You've kind of heard this before, but here's what I churned out in desperation for my first assignment today:
Why is it that we require permits for all sorts of other skilled or dangerous activities, like jumping a motorcycle over fifteen monster trucks, but not to engage in what is arguably the most difficult and dangerous activity known to man: parenting? Leaving aside the most obvious offenders, the horrifying, abusive parents who shouldn’t even be given a pen to fill out the application, what about the rest of us? Shouldn’t we at least be required to pass a few simple classes? Nothing prepares today’s rootless parents for the terror and humiliation of raising small children, but some basic training for the onslaught would go a long way. Soldiers aren’t sent into battle without a few weeks in boot camp, for Christ’s sake; why are we?
I wish my children had arrived clutching little manuals in their tiny, red fists. Then instead of wasting all those hours watching daytime TV and poking idly at the Shar Pei folds of my vacated belly, I could have spent my post-partum depression learning how to be a mom. I couldn’t rely on the forty-five “definitive” manuals on child-rearing that I had bought, each telling me something completely different about how to turn my little cavemen into polite, law-abiding members of society. With so much conflicting information I’ve been left to cobble together suggestions from each into a giant, play-doh wad of failure.
If you’re bored on a Saturday and you have a mean streak, the grocery store is a great place to witness all sorts of people’s failures as parents. The other day, I put on a good show for the crowd at Whole Foods when I took my two year old son in with me to buy a bag of cat food.
Two year old: “Mommy, I want to walk.”
Me, adopting a fakey, commiserating tone I knew would be useless: “Honey, we’re just here to get some cat food. I’m going to hold you and we’ll get out of here.”
TYO, with a needling whine that acts as a head-snapping beacon to adults: “Noooo!

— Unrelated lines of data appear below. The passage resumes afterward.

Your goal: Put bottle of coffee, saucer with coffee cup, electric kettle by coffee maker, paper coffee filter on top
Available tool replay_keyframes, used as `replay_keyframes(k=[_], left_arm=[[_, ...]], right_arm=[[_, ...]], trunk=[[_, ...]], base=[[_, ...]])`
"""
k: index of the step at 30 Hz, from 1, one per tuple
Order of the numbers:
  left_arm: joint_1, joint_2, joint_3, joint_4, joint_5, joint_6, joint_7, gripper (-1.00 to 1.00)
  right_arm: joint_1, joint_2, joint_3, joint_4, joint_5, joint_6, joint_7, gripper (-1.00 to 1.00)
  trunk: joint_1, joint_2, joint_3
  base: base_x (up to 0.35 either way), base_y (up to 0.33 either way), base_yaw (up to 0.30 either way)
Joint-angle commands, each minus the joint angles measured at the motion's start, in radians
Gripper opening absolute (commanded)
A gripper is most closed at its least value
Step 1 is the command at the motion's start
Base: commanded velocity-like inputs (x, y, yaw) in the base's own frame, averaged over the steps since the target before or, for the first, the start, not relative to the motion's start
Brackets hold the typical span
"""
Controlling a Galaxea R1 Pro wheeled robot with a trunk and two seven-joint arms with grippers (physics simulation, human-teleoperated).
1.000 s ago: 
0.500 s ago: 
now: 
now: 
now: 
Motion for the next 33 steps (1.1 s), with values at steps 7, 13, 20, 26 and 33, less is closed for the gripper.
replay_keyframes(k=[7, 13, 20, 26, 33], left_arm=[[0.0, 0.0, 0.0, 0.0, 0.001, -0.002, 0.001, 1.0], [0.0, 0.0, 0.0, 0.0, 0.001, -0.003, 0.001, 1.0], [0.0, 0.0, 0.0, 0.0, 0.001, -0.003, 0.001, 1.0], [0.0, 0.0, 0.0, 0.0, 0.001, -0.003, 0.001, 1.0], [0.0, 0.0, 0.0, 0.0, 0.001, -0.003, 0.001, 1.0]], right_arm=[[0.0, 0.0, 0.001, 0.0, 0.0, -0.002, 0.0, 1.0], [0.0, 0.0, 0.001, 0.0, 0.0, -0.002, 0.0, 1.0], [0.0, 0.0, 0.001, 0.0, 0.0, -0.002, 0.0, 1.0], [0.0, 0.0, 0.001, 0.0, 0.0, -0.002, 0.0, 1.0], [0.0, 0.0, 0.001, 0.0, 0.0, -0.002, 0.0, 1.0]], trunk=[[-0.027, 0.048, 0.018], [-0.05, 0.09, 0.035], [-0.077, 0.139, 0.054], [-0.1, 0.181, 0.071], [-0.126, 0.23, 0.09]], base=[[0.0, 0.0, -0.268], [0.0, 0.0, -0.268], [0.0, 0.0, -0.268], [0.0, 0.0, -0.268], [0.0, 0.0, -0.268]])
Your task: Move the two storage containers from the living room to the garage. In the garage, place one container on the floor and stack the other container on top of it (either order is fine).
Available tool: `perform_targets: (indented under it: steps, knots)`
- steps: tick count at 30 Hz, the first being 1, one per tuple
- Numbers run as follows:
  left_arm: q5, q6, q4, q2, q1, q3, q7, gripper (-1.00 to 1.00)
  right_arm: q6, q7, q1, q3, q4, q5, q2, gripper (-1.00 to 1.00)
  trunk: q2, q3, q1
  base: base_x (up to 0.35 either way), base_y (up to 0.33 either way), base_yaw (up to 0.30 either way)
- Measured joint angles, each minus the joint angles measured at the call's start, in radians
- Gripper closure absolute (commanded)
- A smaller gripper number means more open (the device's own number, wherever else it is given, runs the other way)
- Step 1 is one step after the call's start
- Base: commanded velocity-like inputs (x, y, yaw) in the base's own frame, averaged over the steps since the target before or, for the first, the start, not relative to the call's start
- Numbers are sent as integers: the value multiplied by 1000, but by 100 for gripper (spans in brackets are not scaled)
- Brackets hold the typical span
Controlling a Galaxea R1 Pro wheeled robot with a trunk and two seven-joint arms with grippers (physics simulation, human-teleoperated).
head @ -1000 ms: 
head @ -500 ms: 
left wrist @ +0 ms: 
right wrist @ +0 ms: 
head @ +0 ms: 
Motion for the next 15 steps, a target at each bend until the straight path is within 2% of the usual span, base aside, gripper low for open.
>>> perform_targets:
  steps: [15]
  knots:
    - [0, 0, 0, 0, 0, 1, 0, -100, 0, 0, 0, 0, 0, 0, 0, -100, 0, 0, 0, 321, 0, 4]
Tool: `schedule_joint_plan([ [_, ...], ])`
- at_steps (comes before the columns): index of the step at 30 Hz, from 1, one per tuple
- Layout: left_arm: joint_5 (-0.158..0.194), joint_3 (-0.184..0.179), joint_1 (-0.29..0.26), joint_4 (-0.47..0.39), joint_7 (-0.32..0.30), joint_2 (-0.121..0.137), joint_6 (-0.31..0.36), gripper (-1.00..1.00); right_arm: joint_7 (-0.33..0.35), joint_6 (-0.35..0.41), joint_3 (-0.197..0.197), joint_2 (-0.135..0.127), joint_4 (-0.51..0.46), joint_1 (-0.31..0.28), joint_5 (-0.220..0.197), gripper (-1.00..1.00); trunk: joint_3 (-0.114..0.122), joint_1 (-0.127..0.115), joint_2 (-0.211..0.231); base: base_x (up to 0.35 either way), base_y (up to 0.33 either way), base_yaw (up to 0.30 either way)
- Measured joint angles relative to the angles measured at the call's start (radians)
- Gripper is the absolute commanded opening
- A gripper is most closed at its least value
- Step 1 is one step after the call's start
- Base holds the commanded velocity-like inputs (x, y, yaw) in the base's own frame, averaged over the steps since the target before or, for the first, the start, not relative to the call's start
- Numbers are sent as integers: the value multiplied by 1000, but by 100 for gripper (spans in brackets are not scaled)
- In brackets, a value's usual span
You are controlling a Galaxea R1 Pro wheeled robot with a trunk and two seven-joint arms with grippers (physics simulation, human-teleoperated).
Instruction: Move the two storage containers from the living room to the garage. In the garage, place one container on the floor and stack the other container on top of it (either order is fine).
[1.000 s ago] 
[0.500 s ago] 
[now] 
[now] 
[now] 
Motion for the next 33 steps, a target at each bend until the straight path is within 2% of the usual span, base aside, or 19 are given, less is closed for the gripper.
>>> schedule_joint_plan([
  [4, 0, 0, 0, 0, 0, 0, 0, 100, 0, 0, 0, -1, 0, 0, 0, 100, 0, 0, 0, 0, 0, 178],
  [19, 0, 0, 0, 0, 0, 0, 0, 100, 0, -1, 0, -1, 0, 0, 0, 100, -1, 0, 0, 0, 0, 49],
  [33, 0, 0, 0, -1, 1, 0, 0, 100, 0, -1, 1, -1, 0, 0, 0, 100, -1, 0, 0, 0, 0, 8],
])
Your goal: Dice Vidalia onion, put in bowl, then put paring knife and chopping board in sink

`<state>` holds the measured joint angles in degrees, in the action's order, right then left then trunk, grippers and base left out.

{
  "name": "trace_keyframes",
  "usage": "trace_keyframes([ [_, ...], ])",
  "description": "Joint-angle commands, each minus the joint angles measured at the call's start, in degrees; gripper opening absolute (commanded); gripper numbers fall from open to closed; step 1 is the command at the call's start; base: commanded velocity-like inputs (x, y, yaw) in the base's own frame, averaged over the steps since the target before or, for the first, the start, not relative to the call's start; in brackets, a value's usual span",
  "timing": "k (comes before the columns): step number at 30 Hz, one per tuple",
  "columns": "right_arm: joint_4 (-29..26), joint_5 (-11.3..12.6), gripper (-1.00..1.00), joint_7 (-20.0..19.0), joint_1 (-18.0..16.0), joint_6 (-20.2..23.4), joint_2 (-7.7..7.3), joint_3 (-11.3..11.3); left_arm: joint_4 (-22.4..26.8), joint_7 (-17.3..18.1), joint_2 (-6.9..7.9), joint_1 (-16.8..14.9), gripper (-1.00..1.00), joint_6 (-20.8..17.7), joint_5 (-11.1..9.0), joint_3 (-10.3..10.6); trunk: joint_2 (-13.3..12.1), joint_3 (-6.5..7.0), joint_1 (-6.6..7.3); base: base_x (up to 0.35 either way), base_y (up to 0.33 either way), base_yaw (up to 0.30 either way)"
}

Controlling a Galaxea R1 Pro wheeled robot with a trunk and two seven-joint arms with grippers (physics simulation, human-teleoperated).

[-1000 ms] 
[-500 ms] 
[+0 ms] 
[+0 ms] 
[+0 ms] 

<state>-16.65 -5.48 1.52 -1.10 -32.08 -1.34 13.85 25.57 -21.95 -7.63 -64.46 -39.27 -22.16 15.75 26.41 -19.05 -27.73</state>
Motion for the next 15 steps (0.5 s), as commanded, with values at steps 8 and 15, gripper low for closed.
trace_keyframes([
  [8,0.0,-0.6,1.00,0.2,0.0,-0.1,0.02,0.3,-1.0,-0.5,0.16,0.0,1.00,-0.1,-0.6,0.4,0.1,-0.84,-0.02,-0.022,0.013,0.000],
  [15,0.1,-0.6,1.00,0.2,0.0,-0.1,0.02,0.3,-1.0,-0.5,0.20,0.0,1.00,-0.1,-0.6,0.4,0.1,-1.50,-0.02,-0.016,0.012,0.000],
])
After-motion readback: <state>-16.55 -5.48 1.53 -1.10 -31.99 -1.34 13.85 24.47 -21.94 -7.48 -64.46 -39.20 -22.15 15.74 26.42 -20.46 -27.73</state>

Don’t hold me!”
Me: “Ok, how about you stand here while I lift this 30-pound bag of cat food, then I will pick you up with my other arm and we’ll go! Whee! Doesn’t that sound like fun!?”
Me: “Thanks, buddy!”
Why I was fooled by his easy acquiescence, I have no idea - probably because I had no alternative if I wanted to get that frigging cat food. If I had been willing to buy cat food that didn’t have “other cats” as one of its ingredients, I could have tossed my kid into a cart at Safeway and we could have called it a day. Instead, as I kneeled to grab the soul-satisfying kibble, off he ran. Before I could stand up, his rubbery little legs had carried him all the way into the next aisle. I knew he was there because I could hear his gleeful, piercing shrieks, and so could everyone else.
By the time I caught up to him, our faces were both red; his with the exertion of outrunning me for the length of the store, mine with humiliation. As I had chased him up and down the aisles, trying to appeal to him in an authoritative hiss that I hoped, magically, only he and no one else would be able to hear, everyone had turned to look at me with expressions either pitying or appalled. I scooped my flailing, bucking child up sideways into my arm and marched him to the check-out line. The old woman in front of us glared at me disapprovingly as my son somehow escaped my grasp and hiked himself onto the conveyor belt. “Hello,” he said to her as he passed her on his way to the checkout clerk. The old hag’s expression told me she wouldn’t have put up with such nonsense. “Hmm,” she opined through sour, pursed lips.
“Lady,” I said, “I know that you and I are both thinking that I’m that mother, the one who can’t even control a two-year old. And I’m sure things were much different in your day, when you would just cuff your kid on the head if he acted up. But have you been to Wal-Mart lately? If you think slapping my kid would solve the problem, I suggest you go take a whirl through their aisles and see how well that’s working out. So I’m kind of at a loss.”
The old shrew narrowed her eyes at me and, emphatically grabbing her change from the clerk, turned on her heel and walked away.
“Mommy, that lady is so meeeeeeeean!” said my kid, climbing back onto my hip as if the last 10 minutes hadn’t happened. “You’re nice.” As I kissed his head in reprieve, he rappelled off of me and darted towards the door.